Postgres Cluster -> Databases -> Schemas -> Tables

This is the logical structure we have in Postgres.

Cluster manages multiple databases, which contain schemas.

Within schemas, we have tables, fundamental units for storing data.

To view your databases, you can use pg_database, and for tables, views, indexes and other relations, use pg_class.

Physical Structure of Postgres

Physical Structure of Postgres

Postgres is just a directory in your file system.

You can access the directory by $PGDATA.

If you open it, you will find multiple files related to configs.

It also has multiple subdirectories; a few of them are base and global, which are important.

The base subdirectory stores all your databases.

In simple words, the tables you create come under the base subdirectory.

Table Structure in Postgres

Table Structure in Postgres

Your Postgres tables look like this.

We have 8 KB pages, which hold our data, and each is numbered from 0 to n.

On top, we have 24bytes of header data which contains some generic info about the page like checksum, lower, upper and more.

Then we have some line pointers, which are just pointers that point to actual tuples or data.

At the end, we have actual data sorted from bottom up.

To identify a tuple, we use a tuple ID (TID), which consists of two numbers.

One of them is the page number, and the line pointer number.

e.g. TID(4, 3) indicates 4 is the page number and 3 is the line identifier.

Process Architecture of Postgres

Process Architecture of Postgres

Postgres follows a client-server architecture.

Apps connecting to it are considered clients, and Postgres is itself considered as a server.

Postgres manages everything using processes.

It uses the Postgres Server process or the Postmaster process to handle all admin-level work, i.e. managing other processes.

For handling client queries, it spins up a new process called as Backend Processes.

But the problem is that for each new client connection, it spins up a new backend process, which leads to high CPU and memory consumption.

For that reason, we use pgBouncer or pgPool-II for connection pooling.

Then we have background processes, which handle the rest of the task like replications, streaming, vacuuming, etc.

Query Processing in Postgres

Query Process

Whenever a backend process receives a query to process, it passes through 5 phases.

  1. Parser: parse the query into a parse tree
  2. Analyzer: do semantic analysis and generate a query tree
  3. Rewriter: transfer it using rules if you have any
  4. Planner: generate a cost-effective plan
  5. Executor: execute the plan to generate the result

1. Parser

Parse Tree

The parser parses the query into a tree-like structure, and the root node will be the SelectStmt.

Its main functionality is to check the syntax, not the semantics of it.

That means, if your syntax is wrong, the error will be thrown from here, but if you make some semantic error, i.e. using a table that doesn't exist, it will not throw an error.

2. Analyzer

Query Tree

The analyzer takes the parsed tree as input, analyzes it and forms a query tree.

Here, all semantics of your query are being checked, like whether the table name exists or not.

The main components of a query tree are:

  1. targetlist: the list of columns or expressions we want in our result set.

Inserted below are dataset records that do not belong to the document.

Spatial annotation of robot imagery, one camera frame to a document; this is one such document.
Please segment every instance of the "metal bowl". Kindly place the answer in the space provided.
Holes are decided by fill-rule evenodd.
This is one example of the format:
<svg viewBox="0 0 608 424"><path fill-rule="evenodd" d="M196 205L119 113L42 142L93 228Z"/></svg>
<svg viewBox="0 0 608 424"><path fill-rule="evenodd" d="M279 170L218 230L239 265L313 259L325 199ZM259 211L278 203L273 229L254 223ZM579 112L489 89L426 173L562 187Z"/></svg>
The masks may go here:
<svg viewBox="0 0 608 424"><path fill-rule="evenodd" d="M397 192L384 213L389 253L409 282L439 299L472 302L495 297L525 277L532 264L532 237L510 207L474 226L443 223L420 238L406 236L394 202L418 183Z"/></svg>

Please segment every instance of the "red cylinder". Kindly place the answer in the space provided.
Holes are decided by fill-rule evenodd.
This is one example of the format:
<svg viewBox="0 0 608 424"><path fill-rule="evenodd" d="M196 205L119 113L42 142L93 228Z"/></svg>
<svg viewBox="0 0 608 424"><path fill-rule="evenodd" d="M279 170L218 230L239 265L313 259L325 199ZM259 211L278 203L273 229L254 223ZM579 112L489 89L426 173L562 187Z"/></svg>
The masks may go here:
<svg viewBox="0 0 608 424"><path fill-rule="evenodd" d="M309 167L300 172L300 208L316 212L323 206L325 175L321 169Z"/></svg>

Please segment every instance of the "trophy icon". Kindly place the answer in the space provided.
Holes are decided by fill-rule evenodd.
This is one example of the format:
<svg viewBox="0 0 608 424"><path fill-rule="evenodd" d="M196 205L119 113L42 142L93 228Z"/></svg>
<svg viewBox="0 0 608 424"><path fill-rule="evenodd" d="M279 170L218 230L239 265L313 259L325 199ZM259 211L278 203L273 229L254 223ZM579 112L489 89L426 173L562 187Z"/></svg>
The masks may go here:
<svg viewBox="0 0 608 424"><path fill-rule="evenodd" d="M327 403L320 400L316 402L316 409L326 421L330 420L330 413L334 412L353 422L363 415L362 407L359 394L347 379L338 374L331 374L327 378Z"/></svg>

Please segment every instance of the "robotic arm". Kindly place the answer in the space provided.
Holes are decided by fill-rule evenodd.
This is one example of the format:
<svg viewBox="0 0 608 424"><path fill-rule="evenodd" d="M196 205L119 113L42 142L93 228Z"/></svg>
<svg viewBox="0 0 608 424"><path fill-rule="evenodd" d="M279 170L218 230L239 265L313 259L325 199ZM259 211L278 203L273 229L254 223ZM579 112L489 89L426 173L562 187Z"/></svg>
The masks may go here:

If you use the * sign here, it will be replaced by all columns explicitly.
  2. rengetable: the list of all relations that are being used in the query. It also holds information like the OID and the name of the tables.
  3. jointree: it holds the FROM and WHERE clause. It also contains information about your JOIN strategies with ON or USING conditions.
  4. sortclause: the list of sorting clauses While the query tree has more components, these are some primary ones.

3. Rewriter

Rewriter transforms your query tree using the rule system you have defined.

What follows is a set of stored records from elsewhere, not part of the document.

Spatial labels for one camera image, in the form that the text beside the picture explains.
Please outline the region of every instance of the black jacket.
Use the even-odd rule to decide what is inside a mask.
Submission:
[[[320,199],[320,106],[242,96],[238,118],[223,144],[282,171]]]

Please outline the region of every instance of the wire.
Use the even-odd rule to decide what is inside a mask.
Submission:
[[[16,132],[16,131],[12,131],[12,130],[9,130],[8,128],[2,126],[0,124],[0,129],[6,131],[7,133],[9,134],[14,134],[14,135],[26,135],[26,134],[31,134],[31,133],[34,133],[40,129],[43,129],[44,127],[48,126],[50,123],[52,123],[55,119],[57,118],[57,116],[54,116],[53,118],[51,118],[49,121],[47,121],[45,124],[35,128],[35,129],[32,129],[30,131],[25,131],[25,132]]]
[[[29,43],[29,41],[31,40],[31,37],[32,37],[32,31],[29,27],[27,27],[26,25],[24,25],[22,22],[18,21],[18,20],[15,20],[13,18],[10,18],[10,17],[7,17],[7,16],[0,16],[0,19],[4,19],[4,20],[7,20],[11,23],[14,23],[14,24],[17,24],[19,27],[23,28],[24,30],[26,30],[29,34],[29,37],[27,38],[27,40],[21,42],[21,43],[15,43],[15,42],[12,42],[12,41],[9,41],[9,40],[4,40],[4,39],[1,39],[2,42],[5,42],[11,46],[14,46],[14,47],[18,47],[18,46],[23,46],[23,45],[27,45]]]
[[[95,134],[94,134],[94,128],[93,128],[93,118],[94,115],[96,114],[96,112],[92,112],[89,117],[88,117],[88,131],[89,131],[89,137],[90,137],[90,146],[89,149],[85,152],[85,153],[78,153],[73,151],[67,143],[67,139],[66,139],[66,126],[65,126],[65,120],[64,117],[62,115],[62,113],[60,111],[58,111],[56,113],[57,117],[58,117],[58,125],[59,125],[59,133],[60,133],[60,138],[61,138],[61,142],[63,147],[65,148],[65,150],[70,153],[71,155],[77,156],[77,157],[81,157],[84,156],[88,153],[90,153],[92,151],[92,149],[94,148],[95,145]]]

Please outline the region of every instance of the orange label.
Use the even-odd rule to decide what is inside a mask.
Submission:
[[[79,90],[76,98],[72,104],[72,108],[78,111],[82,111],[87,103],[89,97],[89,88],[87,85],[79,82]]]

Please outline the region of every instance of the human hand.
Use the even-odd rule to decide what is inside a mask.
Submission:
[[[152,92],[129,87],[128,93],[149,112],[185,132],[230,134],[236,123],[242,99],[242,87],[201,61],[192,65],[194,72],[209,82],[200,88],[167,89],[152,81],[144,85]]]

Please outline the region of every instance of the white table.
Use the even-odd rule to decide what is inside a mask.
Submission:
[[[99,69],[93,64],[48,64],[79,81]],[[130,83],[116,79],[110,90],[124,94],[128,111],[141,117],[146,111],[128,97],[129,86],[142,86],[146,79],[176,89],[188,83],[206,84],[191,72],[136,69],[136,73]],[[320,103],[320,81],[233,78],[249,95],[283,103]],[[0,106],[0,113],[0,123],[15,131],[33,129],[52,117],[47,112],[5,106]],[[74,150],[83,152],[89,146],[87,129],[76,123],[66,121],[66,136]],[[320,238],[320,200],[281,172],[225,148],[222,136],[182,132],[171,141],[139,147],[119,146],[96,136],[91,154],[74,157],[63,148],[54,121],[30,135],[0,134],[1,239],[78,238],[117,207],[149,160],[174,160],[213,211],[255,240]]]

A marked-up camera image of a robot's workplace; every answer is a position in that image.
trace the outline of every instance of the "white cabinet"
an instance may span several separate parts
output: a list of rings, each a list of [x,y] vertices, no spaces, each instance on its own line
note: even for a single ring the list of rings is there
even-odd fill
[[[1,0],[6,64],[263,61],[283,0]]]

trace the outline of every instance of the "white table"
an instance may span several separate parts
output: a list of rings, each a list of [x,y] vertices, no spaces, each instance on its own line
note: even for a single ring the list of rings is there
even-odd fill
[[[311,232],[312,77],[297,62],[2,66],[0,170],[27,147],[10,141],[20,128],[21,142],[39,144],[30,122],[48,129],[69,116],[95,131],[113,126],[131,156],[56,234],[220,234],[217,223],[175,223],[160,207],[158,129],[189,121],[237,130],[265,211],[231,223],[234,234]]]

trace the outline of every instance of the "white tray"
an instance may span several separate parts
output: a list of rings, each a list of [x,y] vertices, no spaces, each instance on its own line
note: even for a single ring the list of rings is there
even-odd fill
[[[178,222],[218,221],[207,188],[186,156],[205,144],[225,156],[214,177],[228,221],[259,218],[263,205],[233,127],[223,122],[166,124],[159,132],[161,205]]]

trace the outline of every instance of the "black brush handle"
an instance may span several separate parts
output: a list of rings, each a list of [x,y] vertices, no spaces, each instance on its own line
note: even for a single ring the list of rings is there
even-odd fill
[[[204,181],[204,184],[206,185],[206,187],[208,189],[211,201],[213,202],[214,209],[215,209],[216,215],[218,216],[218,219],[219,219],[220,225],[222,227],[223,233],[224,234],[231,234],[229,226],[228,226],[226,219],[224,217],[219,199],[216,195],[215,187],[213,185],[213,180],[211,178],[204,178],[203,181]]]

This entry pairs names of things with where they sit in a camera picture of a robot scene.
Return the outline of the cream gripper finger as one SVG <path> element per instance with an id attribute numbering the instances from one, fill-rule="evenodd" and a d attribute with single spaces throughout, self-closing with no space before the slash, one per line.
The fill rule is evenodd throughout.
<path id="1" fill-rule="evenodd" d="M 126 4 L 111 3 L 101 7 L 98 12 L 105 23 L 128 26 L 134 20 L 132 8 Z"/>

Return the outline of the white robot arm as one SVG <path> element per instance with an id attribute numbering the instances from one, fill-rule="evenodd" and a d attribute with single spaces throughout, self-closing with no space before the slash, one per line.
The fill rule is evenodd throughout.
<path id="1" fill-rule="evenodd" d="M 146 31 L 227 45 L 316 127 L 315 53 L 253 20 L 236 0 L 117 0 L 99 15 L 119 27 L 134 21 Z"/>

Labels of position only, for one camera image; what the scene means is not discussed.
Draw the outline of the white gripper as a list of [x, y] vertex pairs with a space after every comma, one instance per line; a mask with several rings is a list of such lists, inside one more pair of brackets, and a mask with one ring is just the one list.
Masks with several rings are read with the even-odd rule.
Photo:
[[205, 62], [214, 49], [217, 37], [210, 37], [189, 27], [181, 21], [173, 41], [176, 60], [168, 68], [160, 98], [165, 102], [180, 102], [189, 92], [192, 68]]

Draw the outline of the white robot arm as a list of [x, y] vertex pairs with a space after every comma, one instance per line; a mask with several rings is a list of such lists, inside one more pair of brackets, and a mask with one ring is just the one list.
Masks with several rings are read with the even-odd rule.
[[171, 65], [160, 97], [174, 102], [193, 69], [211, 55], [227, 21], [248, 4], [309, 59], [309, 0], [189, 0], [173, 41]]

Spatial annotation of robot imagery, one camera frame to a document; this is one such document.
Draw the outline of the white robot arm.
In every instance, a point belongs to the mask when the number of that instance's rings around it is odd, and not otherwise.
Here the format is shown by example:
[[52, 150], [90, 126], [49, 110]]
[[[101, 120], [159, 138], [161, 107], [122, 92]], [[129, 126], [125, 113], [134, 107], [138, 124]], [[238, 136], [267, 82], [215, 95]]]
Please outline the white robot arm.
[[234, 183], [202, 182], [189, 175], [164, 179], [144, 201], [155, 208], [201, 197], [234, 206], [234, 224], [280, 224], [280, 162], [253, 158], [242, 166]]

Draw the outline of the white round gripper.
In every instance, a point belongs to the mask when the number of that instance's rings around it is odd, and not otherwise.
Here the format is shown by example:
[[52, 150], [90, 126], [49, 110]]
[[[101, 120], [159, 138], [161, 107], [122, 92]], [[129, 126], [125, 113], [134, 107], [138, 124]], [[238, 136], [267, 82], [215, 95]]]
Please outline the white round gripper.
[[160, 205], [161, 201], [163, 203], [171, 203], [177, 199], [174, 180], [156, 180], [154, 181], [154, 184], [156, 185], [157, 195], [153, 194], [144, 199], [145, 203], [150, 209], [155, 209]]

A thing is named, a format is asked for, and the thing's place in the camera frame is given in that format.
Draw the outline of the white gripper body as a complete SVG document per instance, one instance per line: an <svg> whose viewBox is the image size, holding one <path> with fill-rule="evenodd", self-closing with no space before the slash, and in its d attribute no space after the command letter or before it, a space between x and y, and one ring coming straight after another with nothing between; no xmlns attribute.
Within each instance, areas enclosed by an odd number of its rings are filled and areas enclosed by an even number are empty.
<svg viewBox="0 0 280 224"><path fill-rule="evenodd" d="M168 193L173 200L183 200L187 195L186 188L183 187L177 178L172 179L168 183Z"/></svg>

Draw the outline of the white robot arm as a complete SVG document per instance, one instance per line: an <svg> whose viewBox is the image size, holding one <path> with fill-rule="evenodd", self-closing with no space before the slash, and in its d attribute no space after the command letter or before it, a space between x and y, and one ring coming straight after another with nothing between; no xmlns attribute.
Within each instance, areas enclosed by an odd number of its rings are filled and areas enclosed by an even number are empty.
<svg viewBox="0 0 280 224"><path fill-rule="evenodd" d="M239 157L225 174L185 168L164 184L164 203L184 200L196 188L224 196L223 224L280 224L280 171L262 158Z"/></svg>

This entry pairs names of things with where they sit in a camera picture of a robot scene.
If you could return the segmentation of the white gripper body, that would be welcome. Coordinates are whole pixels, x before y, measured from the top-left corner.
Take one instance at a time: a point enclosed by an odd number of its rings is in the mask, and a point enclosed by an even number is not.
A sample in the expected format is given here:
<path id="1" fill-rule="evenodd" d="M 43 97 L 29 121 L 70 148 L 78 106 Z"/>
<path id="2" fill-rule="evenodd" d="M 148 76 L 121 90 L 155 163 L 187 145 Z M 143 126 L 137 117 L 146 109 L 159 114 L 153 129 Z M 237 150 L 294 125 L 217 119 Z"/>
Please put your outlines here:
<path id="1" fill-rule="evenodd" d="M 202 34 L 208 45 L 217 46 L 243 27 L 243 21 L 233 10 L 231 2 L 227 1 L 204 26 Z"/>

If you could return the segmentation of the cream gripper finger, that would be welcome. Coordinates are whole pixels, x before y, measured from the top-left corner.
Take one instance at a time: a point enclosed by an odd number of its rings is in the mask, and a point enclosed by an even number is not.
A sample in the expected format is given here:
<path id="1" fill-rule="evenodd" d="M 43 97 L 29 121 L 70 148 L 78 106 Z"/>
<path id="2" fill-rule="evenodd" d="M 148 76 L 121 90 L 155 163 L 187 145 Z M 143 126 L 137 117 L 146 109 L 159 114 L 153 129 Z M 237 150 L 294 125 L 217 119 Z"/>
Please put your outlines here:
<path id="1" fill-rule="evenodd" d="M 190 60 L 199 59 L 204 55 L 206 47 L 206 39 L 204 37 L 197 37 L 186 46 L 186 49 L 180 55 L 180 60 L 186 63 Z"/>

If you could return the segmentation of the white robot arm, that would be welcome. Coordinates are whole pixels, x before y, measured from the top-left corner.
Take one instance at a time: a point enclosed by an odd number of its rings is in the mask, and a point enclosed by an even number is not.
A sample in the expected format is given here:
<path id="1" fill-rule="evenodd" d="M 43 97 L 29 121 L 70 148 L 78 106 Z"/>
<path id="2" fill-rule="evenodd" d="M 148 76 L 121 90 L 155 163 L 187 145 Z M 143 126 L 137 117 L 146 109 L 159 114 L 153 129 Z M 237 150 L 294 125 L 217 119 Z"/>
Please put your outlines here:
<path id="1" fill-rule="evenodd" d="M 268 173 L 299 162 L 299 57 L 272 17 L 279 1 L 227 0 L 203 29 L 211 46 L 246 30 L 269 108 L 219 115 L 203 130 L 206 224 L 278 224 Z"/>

You can check your rules using the pg_rules system view.

For example, it attaches your views as a subquery.

4. Planner

testdb: EXPLAIN SELECT * FROM tbl_a WHERE id < 300 ORDER BY data;

                          QUERY PLAN
---------------------------------------------------------------
 Sort  (cost=182.34..183.09 rows=300 width=8)
   Sort Key: data
   ->  Seq Scan on tbl_a  (cost=0.00..170.00 rows=300 width=8)
         Filter: (id < 300)
(4 rows)

Plan Tree

The planner receives a query tree as input and tries to find a cost-efficient query plan to execute it.

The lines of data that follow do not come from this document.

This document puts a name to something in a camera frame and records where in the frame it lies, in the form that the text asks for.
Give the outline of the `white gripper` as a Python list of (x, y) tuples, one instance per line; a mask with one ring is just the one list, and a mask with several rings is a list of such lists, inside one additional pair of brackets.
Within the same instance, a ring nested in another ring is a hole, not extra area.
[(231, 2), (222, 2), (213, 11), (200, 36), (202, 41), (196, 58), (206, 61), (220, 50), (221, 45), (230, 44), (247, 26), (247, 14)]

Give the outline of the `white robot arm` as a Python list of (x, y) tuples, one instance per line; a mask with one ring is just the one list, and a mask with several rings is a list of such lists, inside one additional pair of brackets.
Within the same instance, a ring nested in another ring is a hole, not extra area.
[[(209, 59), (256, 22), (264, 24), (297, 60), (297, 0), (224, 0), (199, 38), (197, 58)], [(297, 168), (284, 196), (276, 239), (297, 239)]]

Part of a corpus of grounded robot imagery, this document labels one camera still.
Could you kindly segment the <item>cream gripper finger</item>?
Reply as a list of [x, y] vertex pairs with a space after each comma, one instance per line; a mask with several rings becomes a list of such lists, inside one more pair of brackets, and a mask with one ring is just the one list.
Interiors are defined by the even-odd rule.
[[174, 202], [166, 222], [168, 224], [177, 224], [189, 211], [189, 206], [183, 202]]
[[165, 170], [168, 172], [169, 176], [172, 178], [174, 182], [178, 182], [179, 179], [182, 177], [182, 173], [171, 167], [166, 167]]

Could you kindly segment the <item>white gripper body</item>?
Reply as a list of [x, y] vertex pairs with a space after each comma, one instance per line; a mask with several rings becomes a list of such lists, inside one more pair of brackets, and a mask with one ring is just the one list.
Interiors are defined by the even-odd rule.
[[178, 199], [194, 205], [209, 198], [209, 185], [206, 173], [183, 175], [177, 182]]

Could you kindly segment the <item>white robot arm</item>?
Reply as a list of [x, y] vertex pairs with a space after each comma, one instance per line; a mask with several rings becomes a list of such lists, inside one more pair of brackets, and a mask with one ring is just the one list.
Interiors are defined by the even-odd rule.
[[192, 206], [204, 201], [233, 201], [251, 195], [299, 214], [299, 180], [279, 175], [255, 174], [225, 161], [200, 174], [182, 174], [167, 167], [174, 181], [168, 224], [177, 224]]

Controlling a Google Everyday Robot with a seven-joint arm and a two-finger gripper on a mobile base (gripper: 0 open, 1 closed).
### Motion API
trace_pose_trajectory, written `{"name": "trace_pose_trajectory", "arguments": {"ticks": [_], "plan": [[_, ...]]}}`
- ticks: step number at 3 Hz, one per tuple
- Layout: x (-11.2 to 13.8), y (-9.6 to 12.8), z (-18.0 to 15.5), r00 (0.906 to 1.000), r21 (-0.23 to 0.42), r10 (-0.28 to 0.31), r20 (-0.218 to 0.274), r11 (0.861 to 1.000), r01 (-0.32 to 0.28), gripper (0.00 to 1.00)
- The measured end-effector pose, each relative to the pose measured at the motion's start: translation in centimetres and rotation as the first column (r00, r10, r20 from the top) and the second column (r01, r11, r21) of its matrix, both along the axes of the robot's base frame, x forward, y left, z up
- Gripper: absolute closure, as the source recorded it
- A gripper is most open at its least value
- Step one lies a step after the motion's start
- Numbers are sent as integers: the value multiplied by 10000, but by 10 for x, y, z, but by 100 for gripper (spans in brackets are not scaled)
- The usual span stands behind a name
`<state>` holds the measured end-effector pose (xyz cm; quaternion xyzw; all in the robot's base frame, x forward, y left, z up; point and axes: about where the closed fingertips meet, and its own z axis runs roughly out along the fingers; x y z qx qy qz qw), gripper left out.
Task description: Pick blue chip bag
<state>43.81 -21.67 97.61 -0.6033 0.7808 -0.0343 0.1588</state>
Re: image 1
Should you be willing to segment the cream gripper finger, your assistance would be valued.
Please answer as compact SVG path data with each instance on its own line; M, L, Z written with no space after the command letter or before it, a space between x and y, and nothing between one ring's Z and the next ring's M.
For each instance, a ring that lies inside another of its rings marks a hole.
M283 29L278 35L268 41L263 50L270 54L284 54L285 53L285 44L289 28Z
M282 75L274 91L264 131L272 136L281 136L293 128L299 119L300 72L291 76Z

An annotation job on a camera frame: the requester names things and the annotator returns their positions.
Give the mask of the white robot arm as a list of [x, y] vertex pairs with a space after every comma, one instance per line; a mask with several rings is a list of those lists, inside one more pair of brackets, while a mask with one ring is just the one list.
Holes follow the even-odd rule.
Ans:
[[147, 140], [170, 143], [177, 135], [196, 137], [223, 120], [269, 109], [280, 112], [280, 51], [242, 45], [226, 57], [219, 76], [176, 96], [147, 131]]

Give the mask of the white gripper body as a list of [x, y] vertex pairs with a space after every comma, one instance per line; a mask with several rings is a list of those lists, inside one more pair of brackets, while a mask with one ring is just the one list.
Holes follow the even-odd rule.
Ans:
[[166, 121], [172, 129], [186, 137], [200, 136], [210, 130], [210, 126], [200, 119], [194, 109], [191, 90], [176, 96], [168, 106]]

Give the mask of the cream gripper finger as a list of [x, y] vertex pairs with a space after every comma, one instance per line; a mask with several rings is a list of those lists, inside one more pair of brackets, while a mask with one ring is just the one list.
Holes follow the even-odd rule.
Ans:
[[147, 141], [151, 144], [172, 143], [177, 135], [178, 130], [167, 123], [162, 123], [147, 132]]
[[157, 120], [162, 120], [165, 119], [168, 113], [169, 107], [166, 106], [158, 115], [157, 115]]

The planner in Postgres uses a cost-based optimisation instead of a rule-based optimisation.

You can use the EXPLAIN command to see the query plan.

In the tree form, it has a parent node where the tree starts, called PlannedStmt.

In child nodes, we have interlinked plan nodes, which are executed in a bottom-up approach. That means, it will execute the SqeScan node first, then SortNode.

5. Executor

Using the plan tree, the executor will start executing the query.

It will allocate some memory areas, like temp_buffers and work_mem, in advance to store the temporary tables if needed.

It uses MVCC to maintain consistency and isolation for transactions.